En attendant, la LAL a de l’avenir, elle est devenue une licence de référence pour les contenus libres copyleft. La Free Sofware Foundation la recommande et de plus en plus d’oeuvres (et pas seulement d’auteurs français) sont sous LAL.

Annexe : Comparaison des préambules

Préambule de la nouvelle version 1.3

Avec la Licence Art Libre, l’autorisation est donnée de copier, de diffuser et de transformer librement les oeuvres dans le respect des droits de l’auteur.

Loin d’ignorer ces droits, la Licence Art Libre les reconnaît et les protège. Elle en reformule l’exercice en permettant à tout un chacun de faire un usage créatif des productions de l’esprit quels que soient leur genre et leur forme d’expression.

Si, en règle générale, l’application du droit d’auteur conduit à restreindre l’accès aux oeuvres de l’esprit, la Licence Art Libre, au contraire, le favorise. L’intention est d’autoriser l’utilisation des ressources d’une oeuvre ; créer de nouvelles conditions de création pour amplifier les possibilités de création. La Licence Art Libre permet d’avoir jouissance des oeuvres tout en reconnaissant les droits et les responsabilités de chacun.

Avec le développement du numérique, l’invention d’internet et des logiciels libres, les modalités de création ont évolué : les productions de l’esprit s’offrent naturellement à la circulation, à l’échange et aux transformations. Elles se prêtent favorablement à la réalisation d’oeuvres communes que chacun peut augmenter pour l’avantage de tous.

C’est la raison essentielle de la Licence Art Libre : promouvoir et protéger ces productions de l’esprit selon les principes du copyleft : liberté d’usage, de copie, de diffusion, de transformation et interdiction d’appropriation exclusive.

Préambule de l’ancienne version 1.2

Avec cette Licence Art Libre, l’autorisation est donnée de copier, de diffuser et de transformer librement les oeuvres dans le respect des droits de l’auteur.

Loin d’ignorer les droits de l’auteur, cette licence les reconnaît et les protège. Elle en reformule le principe en permettant au public de faire un usage créatif des oeuvres d’art.
Alors que l’usage fait du droit de la propriété littéraire et artistique conduit à restreindre l’accès du public à l’oeuvre, la Licence Art Libre a pour but de le favoriser.
L’intention est d’ouvrir l’accès et d’autoriser l’utilisation des ressources d’une oeuvre par le plus grand nombre.
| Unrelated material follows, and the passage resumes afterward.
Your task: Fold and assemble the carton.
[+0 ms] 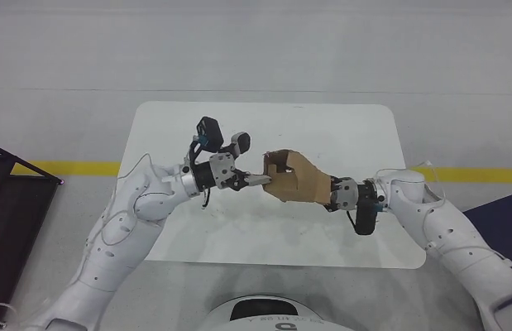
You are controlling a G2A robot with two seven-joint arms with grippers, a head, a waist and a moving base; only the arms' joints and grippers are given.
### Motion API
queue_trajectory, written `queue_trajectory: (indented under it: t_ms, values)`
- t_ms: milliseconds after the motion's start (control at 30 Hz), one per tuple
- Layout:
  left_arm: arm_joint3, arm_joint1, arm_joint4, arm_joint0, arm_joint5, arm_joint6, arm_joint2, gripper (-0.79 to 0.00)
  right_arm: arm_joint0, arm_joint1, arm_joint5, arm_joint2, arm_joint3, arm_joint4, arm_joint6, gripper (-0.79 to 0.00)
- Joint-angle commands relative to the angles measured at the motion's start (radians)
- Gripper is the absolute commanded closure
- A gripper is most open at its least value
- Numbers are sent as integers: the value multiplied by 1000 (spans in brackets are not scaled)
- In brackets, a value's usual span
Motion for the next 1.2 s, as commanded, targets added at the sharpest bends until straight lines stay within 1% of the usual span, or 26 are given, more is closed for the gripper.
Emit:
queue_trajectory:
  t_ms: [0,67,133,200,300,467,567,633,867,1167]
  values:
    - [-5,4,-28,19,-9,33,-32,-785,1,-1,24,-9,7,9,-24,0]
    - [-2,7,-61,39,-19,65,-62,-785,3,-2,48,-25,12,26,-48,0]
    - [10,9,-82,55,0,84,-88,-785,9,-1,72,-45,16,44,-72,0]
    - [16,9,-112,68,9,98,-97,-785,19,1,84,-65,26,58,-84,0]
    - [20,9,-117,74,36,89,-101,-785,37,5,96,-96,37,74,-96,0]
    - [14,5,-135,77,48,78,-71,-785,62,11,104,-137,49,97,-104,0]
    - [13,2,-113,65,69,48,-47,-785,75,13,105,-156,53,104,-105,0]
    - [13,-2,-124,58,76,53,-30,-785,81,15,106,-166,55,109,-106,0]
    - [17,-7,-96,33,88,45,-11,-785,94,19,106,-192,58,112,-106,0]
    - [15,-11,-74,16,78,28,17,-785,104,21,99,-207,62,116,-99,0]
En avoir jouissance pour en multiplier les réjouissances, créer de nouvelles conditions de création pour amplifier les possibilités de création. Dans le respect des auteurs avec la reconnaissance et la défense de leur droit moral.

En effet, avec la venue du numérique, l’invention de l’internet et des logiciels libres, un nouveau mode de création et de production est apparu. Il est aussi l’amplification de ce qui a été expérimenté par nombre d’artistes contemporains.

Le savoir et la création sont des ressources qui doivent demeurer libres pour être encore véritablement du savoir et de la création. C’est à dire rester une recherche fondamentale qui ne soit pas directement liée à une application concrète. Créer c’est découvrir l’inconnu, c’est inventer le réel avant tout souci de réalisme.
Ainsi, l’objet de l’art n’est pas confondu avec l’objet d’art fini et défini comme tel.
C’est la raison essentielle de cette Licence Art Libre : promouvoir et protéger des pratiques artistiques libérées des seules règles de l’économie de marché.

Notes

[1] Citation d’Antoine Moreau extraite d’une intervention le 28 juillet 2005 sur la liste de diffusion Creative Commons France.

[2] L’illustration, sous licence Art Libre of course, est un détail miniaturisé de la page Expo des LogoLefts du site artlibre.org.

[3] D’Antoine Moreau, on pourra lire ou relire les deux articles publiés sur la Tribune Libre de Framasoft : Qu’est-ce que l’art libre ? et La création artistique ne vaut rien.

[4] Ce serait du reste vraiment une bonne idée que, tel Jamendo pour exemple, de sites appréciés comme Flickr (photo) ou Blip.tv (vidéo) proposent à leurs utilisateurs la licence Art Libre en plus des Creative Commons.